If TRF2 is mutated, chromosome ends can fuse with one another or to broken DNA. Such events are highly genome destabilising, mutagenic and therefore potentially oncogenic.
103
What is the sequence of repeats that Telomerase adds to the end of the lagging strand?
TTAGGG
104
Name a protein complex that prevents telomeric DNA being recognised
Shelterin
105
What is the subunit of telomerase with reverse transcriptase activity?
TERT
106
What is a component of telomerase that acts as a reverse transcription template?
TERC
107
What is a component of shelterin is implicated in preventing telomere fusion?
TRF2
108
Concerning Topoisomerase II (select all correct statements):
1) It is essential for cell viability
2) It is the only way to relax positive supercoils.

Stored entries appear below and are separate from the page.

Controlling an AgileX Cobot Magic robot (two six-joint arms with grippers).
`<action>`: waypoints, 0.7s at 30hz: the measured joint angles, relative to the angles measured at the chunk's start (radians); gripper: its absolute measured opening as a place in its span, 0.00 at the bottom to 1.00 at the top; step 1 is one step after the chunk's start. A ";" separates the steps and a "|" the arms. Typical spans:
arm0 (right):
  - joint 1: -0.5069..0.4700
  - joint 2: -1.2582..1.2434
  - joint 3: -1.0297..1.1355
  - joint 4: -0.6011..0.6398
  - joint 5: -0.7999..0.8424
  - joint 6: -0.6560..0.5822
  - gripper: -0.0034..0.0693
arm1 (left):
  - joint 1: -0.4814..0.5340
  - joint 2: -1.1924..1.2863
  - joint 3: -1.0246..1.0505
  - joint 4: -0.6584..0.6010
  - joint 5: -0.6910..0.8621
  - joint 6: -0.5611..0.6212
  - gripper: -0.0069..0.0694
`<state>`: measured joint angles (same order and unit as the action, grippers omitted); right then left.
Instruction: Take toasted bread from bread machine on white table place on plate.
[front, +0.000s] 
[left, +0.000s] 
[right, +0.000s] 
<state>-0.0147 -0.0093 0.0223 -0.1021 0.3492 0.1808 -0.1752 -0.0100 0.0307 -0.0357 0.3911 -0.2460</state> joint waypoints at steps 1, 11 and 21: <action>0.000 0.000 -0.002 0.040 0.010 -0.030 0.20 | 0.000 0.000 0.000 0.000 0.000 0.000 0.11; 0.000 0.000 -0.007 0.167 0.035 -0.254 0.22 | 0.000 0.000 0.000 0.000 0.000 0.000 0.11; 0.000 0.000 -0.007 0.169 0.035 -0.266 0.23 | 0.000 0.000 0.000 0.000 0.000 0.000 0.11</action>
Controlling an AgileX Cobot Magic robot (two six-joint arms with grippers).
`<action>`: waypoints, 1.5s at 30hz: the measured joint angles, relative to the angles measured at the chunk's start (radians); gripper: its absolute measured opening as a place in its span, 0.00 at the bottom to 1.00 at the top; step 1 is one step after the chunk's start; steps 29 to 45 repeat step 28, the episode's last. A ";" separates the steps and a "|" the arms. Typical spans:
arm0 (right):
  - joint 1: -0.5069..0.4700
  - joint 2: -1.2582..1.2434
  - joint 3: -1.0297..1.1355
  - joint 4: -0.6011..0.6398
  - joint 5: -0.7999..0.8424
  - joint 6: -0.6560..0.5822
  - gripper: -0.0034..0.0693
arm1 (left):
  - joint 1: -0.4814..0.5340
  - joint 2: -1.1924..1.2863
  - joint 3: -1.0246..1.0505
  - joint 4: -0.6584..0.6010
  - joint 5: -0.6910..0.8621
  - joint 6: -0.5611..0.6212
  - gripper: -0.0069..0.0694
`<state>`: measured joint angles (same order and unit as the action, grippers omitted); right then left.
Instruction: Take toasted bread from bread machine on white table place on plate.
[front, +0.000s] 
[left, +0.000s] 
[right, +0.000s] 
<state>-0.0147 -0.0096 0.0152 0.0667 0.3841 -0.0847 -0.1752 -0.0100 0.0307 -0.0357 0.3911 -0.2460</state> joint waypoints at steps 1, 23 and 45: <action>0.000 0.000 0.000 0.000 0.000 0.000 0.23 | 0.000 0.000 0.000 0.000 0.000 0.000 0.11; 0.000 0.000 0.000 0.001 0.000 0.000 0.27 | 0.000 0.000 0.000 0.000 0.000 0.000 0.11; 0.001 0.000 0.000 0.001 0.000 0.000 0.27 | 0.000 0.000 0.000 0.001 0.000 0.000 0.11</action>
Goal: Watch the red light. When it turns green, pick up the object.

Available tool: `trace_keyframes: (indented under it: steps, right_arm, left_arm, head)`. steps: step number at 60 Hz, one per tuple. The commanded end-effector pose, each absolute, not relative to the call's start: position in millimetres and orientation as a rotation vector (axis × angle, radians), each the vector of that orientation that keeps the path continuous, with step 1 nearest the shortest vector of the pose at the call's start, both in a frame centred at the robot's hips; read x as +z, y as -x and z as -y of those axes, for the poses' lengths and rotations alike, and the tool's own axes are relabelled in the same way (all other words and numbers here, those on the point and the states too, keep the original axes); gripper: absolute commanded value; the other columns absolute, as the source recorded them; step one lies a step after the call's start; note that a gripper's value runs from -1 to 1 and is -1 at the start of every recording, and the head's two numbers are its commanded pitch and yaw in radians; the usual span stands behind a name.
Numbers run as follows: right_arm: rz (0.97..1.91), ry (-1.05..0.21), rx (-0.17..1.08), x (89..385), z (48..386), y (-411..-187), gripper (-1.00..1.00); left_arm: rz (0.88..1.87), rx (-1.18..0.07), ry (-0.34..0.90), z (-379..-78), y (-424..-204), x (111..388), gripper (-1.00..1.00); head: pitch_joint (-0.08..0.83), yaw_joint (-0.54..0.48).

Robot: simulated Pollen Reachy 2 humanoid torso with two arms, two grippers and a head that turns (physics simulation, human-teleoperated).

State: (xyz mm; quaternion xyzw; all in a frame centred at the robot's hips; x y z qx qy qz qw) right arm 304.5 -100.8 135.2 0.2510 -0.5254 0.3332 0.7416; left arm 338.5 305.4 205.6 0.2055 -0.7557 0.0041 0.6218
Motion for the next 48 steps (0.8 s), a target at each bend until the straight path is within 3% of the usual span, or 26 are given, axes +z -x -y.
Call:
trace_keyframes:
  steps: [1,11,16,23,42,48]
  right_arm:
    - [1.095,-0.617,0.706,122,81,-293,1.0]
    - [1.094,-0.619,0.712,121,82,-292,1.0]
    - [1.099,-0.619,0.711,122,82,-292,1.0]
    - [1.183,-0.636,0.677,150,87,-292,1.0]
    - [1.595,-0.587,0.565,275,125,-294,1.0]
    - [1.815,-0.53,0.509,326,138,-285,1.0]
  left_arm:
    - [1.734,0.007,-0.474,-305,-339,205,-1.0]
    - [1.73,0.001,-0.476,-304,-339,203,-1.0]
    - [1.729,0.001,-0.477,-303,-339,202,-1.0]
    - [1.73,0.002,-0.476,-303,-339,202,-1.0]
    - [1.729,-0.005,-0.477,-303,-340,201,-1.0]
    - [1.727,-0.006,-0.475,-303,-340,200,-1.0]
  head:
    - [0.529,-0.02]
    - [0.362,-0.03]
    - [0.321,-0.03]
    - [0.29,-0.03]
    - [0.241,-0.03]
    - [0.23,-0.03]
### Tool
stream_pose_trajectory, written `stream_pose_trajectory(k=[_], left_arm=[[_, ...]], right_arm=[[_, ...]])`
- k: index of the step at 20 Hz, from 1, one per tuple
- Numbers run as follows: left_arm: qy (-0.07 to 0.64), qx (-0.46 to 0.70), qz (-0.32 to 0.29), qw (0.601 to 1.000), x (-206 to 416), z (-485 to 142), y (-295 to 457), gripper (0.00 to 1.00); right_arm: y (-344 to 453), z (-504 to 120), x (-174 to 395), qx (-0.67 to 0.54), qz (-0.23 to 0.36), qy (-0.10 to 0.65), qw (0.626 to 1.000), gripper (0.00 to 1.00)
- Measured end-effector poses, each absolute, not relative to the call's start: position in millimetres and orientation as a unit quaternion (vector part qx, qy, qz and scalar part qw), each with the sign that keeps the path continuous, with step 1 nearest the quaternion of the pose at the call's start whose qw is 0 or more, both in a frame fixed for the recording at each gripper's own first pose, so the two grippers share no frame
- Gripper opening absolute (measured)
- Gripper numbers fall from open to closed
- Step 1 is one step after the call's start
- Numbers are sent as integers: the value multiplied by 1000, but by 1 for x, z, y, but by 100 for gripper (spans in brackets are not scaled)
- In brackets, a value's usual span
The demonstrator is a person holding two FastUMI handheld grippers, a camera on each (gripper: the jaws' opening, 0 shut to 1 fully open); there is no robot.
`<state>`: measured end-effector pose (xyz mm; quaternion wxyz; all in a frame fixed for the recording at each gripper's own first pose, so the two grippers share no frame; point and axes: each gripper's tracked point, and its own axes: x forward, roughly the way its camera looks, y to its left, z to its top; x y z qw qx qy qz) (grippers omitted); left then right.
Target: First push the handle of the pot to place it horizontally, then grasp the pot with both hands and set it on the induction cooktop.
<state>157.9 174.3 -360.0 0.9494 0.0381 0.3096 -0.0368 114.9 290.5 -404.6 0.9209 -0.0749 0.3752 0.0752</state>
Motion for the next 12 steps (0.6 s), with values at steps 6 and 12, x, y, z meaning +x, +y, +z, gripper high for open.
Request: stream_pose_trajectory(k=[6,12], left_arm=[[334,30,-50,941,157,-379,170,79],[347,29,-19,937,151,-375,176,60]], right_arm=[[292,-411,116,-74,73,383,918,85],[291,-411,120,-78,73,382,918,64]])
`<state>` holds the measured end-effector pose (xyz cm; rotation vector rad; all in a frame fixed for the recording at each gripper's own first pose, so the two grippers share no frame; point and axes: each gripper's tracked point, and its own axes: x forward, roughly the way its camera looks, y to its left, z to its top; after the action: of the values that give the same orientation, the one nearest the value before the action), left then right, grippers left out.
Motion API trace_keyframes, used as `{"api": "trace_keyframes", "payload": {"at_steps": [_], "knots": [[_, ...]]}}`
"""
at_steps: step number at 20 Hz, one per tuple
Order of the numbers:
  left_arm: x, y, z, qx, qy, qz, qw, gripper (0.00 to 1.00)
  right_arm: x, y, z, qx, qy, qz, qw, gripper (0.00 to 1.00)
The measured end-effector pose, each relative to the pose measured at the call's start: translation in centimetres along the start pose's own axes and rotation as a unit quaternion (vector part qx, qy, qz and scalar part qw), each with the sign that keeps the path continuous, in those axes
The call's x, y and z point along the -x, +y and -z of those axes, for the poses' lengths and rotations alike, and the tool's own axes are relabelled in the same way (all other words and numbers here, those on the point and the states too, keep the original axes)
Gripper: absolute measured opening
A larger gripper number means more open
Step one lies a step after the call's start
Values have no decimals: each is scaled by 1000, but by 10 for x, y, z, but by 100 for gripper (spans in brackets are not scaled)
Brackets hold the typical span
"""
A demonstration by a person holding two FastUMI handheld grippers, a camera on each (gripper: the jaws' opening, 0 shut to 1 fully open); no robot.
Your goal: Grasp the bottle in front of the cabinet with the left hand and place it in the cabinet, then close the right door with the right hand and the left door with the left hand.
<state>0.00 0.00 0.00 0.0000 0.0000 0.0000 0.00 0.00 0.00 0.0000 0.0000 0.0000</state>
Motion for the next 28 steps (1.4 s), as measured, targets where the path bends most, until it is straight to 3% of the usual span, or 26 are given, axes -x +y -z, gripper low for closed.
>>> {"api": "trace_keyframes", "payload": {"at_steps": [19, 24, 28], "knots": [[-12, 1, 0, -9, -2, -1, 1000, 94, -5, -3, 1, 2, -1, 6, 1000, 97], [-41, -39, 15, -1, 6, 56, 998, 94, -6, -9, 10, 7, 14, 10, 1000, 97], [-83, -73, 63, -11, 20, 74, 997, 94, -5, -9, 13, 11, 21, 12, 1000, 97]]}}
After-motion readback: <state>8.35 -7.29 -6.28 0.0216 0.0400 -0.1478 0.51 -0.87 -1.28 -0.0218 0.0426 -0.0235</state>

3) It cuts both strands of the DNA double helix
4) It a target for anti-cancer drugs.
5) Is necessary for the initiation of DNA replication
1) It is essential for cell viability
3) It cuts both strands of the DNA double helix
4) It a target for anti-cancer drugs
109
Select all correct statements.
1) Excessive telomerase activity increases the risk of oncogenesis.
2) Impaired telomere maintenance increases the risk of oncogenesis.
3) Up-regulating telomerase is an acceptable approach to increasing human life-span.
4) Inhibiting telomerase in cancer cells is an acceptable approach in anti-cancer research.
5) Many telomere syndrome symptoms can be explained by loss of somatic stem cells.
1) Excessive telomerase activity increases the risk of oncogenesis.
2) Impaired telomere maintenance increases the risk of oncogenesis.
4) Inhibiting telomerase in cancer cells is an acceptable approach in anti-cancer research.
5) Many telomere syndrome symptoms can be explained by loss of somatic stem cells.